The following was published in the July 2016 Longmeadow Police Department Monthly Report.
|Longmeadow Police Chief- John Stankiewicz|
It’s your spouse asking you when you’re going to bid off the midnight shift and your 8 year old daughter calling to make sure you are safe. It’s missing your son’s Saturday soccer game and a Christmas dinner at home with your family.
It’s also putting a compression dressing on an accident victim who has a severe laceration while re-assuring them they will be all right and being ridiculed and sworn at by a woman for arresting her husband who moments before had punched her in the face.
It’s manning a public information booth at Longmeadow Days and engaging in conversation with adults and children alike and giving a tour of the station to a group of wide eyed boy scouts.
It’s talking to teenagers who have questions as to whether an officer can search their backpack for alcohol and answering the mundane question of a stranger; “where is a good place to eat” or “how do I get to……”? And, the mind numbing chore of checking businesses, The Meadows and side streets at 2, 3, & 4 AM.
It’s conducting an investigation and working on leads to locate stolen jewelry that has profound sentimental value in hopes of being able to return it to its owner and performing CPR on a 17 year old who OD’d on a lethal dose of alcohol and opiates while in the background hearing the mother’s and father’s screams of anguish and despair.
Although there has been extensive media coverage replaying the actions of overzealous officers, with more than 12,000 agencies operating in the US and more than 477,000 law enforcement officers, the number of incidences of misfeasance, although appalling, is minuscule.
A warrior one minute and a guardian the next, an officer must adapt.
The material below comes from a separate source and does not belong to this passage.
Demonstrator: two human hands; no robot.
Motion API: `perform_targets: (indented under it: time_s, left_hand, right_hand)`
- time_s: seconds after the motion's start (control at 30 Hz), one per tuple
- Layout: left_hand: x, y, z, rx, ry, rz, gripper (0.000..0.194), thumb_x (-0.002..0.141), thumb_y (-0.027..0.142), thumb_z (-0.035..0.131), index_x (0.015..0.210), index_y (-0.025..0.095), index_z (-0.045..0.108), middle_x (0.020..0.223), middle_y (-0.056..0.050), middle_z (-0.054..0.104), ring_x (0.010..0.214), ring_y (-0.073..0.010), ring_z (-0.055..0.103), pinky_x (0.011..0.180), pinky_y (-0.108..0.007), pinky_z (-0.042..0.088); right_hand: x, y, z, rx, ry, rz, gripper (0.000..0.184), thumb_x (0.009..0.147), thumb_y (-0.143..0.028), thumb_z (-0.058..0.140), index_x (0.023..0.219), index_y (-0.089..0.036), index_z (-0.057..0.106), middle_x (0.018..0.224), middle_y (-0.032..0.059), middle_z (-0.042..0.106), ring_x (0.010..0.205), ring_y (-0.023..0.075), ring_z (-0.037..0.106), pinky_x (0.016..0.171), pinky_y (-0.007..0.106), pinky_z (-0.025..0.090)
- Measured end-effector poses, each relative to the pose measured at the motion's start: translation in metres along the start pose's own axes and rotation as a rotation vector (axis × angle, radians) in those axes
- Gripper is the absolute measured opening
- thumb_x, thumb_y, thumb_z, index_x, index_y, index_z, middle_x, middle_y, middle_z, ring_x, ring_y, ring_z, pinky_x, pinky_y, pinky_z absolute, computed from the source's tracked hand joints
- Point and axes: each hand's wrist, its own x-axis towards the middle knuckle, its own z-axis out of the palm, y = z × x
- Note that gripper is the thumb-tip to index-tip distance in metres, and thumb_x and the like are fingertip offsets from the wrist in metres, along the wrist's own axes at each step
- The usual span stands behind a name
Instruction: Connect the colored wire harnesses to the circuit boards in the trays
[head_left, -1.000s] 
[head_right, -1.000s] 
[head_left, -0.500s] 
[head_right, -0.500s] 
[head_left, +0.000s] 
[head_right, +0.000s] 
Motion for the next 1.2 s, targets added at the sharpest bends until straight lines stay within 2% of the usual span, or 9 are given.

With the fatal ambushes of police officers both in Dallas and in Baton Rouge, the job has changed. Even in Longmeadow, officers are a little more cautious…. It has changed the way we patrol. When conducting a traffic stop, officers are taking more time to assess the situation before exiting their cruiser and approaching the vehicle. Responding to calls for service in a remote or desolate area in Town has evoked a level of vigilance that wasn’t a concern a month ago; could someone be concealing themselves or lying in wait?
Officer are reminded to check their weapons before every shift, to discuss officer safety best practices, and to rely on their tactical training that was learned in the academy and is reviewed every year during in-service training.
Fortunately, over the last month there has been an outpouring of support from the community. Adults, children and seniors alike have been stopping by the station and bringing in gifts of food, soft drinks and yes, even donuts. These gestures and well wishes are humbling yet confirm that the officers and staff of the Longmeadow Police Department are professionals, are providing a valuable service and their work is appreciated by the community.